People who are trans/transgender may have increased mental health needs because they face higher rates of prejudice, discrimination, poverty, bullying and/or limited family support

What is ‘transgender?’

Trans/transgender refers to a person who’s gender identity or gender expression does not agree with the one assigned to them at birth

While many transgender people experience dissonance with their assigned gender from a young age, others do not recognize they are trans until later in life.

Many individuals report struggling with their gender identity throughout their lifetime, but may not realize that they identify as transgender until they are older.

The point in life at which a person recognizes they are trans can vary. Some know they are trans as children, others come to that realization in early adulthood or even later. At some point, trans people begin to have a sense of gender dysphoria or conflict between their internal gender identity and the gender they were assigned at birth. Gender identity is best understood as the sense of either maleness or femaleness (or somewhere in between) that they feel inside. Gender dysphoria can present as an unease with the gender roles one is expected to perform, or their clothing, secondary sexual characteristics, or even genitalia. This is a spectrum for everyone. Keep in mind that gender identity is completely different from sexual orientation, which who someone is sexually attracted to (men, women, both, neither, etc).

Gender identity is distinct from sexual orientation; sexual orientation refers to whom you’re attracted to and gender identity refers to how comfortable you feel in your body, including your genitals and body type.

Trans can refer to people who have gender identity disorder (and may or may not seek gender affirming physical interventions) or simply be an umbrella term to describe anyone on the gender spectrum outside the binary.

Transgender people often experience discrimination, harassment and violence when seeking medical care.

In addition to the discrimination and harassment transgender people often experience in their daily lives, they also face additional barriers when seeking medical care. In a study by the National Center for Transgender Equality, 29% of transgender respondents reported being denied care due to their gender identity and 54% had experienced some form of mistreatment while receiving care. This discrimination can lead to depression and anxiety symptoms that often go untreated because they are afraid to seek out treatment due to fear of further discrimination or mistreatment.

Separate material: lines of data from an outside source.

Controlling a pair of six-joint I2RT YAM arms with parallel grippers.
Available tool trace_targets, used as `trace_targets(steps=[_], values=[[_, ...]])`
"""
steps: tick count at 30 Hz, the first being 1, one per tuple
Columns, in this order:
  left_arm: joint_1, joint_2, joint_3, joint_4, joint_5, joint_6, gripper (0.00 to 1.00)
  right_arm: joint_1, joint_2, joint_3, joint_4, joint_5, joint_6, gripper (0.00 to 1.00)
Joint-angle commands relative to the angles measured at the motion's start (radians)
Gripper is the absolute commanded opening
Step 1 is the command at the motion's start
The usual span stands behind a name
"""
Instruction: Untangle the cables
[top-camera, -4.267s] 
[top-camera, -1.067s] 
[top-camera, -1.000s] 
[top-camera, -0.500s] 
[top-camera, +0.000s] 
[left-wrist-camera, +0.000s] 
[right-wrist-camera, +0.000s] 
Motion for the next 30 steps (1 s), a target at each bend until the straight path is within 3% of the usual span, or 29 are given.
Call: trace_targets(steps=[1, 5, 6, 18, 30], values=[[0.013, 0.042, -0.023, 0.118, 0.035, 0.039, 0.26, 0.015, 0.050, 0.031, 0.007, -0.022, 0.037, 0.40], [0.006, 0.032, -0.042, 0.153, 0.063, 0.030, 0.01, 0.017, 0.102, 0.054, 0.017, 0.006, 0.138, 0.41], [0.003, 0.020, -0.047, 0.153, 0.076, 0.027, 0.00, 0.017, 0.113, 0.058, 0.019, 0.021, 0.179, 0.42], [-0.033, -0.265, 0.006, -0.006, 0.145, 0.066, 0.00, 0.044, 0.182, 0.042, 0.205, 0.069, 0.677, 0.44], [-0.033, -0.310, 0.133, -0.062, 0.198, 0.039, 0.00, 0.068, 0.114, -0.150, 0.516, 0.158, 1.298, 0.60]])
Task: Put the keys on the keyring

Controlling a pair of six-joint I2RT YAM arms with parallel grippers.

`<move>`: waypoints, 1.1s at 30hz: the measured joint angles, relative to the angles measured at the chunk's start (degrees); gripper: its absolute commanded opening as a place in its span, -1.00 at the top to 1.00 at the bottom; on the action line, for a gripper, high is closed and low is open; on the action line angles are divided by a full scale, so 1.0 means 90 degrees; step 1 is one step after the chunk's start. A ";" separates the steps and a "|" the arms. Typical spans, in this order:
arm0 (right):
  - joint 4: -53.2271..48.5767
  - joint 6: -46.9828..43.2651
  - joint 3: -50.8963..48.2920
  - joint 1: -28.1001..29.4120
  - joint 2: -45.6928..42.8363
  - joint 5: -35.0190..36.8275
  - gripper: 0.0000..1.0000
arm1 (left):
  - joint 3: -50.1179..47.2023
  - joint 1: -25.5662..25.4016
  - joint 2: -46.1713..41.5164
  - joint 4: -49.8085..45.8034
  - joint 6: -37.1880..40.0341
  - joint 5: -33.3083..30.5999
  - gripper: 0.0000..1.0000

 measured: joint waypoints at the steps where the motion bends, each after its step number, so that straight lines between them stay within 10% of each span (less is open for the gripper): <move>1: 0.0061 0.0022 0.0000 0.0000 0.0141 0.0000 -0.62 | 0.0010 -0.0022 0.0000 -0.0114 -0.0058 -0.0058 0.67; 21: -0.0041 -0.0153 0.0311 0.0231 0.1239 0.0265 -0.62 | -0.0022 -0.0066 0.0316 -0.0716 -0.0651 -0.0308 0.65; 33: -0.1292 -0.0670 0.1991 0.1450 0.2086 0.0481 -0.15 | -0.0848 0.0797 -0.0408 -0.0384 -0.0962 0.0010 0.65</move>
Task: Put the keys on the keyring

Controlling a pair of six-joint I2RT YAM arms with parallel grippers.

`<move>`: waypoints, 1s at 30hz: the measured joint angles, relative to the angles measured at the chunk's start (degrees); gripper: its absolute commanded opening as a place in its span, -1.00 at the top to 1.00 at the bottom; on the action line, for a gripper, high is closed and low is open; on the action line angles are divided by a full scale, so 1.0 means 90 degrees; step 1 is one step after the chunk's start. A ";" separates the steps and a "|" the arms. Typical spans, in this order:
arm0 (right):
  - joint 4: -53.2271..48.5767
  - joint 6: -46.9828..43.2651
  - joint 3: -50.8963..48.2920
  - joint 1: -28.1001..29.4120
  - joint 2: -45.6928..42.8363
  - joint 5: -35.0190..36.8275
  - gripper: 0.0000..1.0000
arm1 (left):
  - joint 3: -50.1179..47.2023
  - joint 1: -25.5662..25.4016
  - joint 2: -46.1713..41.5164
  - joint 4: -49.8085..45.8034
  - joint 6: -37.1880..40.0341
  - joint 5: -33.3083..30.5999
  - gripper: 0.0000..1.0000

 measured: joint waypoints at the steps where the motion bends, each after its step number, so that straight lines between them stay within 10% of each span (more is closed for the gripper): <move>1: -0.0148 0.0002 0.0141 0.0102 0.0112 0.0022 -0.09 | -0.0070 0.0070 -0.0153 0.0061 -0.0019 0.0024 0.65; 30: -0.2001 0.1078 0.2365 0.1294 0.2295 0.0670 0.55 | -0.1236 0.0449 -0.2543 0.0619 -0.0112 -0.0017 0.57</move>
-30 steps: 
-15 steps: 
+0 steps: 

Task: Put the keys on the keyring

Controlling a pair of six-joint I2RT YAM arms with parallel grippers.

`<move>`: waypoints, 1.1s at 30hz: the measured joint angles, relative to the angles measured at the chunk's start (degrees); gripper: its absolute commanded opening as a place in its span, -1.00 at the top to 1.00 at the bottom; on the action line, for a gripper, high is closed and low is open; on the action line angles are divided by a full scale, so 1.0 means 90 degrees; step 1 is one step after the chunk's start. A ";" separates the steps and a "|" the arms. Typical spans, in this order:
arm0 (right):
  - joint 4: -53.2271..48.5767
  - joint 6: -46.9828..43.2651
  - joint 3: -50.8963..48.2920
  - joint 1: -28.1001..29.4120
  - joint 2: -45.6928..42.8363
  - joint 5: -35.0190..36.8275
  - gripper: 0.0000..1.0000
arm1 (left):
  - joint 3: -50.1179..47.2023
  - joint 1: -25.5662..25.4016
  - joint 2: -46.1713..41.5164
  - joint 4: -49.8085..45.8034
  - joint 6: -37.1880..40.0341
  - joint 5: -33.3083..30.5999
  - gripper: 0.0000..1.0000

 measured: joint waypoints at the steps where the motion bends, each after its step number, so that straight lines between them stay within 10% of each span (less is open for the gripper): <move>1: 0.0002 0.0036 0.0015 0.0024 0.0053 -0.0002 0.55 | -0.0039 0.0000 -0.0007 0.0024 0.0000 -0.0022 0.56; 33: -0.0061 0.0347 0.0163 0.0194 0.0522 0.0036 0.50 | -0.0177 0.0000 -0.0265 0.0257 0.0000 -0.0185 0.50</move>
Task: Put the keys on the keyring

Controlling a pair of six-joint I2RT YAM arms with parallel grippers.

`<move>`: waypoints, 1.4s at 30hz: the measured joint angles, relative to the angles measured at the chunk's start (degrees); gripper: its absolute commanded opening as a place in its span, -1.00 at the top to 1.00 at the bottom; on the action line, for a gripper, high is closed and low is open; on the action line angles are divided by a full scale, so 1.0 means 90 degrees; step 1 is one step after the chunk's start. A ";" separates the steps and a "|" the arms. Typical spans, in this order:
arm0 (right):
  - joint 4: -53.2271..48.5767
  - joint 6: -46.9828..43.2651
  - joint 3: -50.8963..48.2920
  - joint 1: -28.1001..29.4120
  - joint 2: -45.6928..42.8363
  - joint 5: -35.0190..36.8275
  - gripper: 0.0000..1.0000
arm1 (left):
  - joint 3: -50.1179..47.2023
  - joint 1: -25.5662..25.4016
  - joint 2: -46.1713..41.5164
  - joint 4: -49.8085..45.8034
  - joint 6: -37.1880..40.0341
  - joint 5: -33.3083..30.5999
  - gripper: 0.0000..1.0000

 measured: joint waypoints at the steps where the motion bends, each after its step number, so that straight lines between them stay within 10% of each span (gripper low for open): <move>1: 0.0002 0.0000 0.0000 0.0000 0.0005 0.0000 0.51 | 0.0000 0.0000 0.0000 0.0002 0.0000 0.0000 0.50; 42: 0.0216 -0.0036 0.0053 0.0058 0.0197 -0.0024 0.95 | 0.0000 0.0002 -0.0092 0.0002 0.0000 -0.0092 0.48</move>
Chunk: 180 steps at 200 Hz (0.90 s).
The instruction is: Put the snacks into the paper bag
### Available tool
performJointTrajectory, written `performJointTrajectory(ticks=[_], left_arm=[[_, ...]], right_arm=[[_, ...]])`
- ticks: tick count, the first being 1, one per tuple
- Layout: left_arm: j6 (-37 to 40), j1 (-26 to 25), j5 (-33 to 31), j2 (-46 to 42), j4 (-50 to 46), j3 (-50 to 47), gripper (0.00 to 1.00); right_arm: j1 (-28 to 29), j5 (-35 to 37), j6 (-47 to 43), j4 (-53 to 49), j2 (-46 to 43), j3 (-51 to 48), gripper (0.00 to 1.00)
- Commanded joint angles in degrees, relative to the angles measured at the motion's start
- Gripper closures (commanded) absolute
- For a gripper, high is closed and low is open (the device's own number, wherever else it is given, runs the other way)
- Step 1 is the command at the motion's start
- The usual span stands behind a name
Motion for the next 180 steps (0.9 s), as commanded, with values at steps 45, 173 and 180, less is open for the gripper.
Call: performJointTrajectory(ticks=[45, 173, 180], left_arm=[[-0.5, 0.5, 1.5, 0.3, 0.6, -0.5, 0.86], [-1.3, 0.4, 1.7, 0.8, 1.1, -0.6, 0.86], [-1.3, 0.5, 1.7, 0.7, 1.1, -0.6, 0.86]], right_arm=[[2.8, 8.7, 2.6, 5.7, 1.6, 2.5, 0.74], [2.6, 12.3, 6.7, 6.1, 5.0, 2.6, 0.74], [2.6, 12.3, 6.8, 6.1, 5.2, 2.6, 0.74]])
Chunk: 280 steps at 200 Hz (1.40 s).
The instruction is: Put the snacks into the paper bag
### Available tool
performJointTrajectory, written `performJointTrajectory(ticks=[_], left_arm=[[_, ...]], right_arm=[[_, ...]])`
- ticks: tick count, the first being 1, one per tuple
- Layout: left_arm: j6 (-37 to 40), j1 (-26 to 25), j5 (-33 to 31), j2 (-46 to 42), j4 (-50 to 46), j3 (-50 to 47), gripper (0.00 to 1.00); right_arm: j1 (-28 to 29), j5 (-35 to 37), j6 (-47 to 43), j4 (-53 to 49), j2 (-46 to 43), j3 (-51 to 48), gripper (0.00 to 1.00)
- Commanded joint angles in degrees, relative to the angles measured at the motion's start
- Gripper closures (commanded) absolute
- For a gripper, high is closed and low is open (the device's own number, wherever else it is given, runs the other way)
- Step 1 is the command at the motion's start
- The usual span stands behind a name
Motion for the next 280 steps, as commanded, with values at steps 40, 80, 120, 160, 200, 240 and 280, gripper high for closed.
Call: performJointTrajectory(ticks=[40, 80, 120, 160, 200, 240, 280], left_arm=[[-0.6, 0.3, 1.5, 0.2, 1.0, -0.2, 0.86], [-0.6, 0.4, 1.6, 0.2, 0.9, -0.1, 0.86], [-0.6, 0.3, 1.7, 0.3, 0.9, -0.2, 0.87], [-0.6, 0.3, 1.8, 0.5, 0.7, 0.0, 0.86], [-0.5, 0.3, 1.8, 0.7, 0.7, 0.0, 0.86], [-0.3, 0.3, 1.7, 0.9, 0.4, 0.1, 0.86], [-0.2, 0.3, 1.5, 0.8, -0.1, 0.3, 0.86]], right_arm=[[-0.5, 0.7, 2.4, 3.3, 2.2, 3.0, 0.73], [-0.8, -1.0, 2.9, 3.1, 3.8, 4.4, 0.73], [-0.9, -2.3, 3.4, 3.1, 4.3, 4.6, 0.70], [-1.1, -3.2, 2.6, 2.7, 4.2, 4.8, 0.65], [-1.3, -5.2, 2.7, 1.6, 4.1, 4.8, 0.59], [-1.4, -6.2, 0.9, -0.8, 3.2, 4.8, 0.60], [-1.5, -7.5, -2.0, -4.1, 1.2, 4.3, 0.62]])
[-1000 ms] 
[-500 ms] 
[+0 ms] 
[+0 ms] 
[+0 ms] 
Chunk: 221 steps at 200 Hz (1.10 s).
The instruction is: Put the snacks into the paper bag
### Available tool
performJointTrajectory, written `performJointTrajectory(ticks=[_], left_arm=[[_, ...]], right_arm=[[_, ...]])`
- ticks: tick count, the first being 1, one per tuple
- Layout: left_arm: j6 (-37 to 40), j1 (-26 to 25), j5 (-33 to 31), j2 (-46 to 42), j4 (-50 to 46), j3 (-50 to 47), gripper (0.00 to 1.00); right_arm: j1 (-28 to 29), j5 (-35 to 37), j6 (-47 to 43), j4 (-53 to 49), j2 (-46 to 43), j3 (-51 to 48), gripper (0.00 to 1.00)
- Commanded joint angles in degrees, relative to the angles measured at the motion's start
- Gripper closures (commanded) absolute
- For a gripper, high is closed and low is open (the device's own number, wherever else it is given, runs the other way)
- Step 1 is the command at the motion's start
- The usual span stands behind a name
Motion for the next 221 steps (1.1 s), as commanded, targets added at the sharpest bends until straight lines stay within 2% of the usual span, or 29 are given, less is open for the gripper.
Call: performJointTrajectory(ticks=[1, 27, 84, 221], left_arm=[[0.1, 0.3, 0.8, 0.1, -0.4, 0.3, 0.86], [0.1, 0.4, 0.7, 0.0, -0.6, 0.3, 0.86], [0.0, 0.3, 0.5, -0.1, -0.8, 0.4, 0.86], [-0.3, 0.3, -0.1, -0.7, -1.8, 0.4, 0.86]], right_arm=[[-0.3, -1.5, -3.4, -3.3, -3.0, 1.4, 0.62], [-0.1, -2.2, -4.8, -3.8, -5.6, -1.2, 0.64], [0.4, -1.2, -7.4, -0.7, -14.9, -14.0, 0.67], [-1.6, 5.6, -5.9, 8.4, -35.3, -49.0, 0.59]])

When you’re feeling depressed or anxious, reaching out for help is one of the most important things you can do–and there are many ways you can get it:

  • Talk with someone close who cares about you (a friend or family member). They might not know what’s going on, but just talking about how you feel can help lift some weight off your shoulders!
  • Talk with someone at school (teacher/counselor) who has helped before when something was wrong for them too..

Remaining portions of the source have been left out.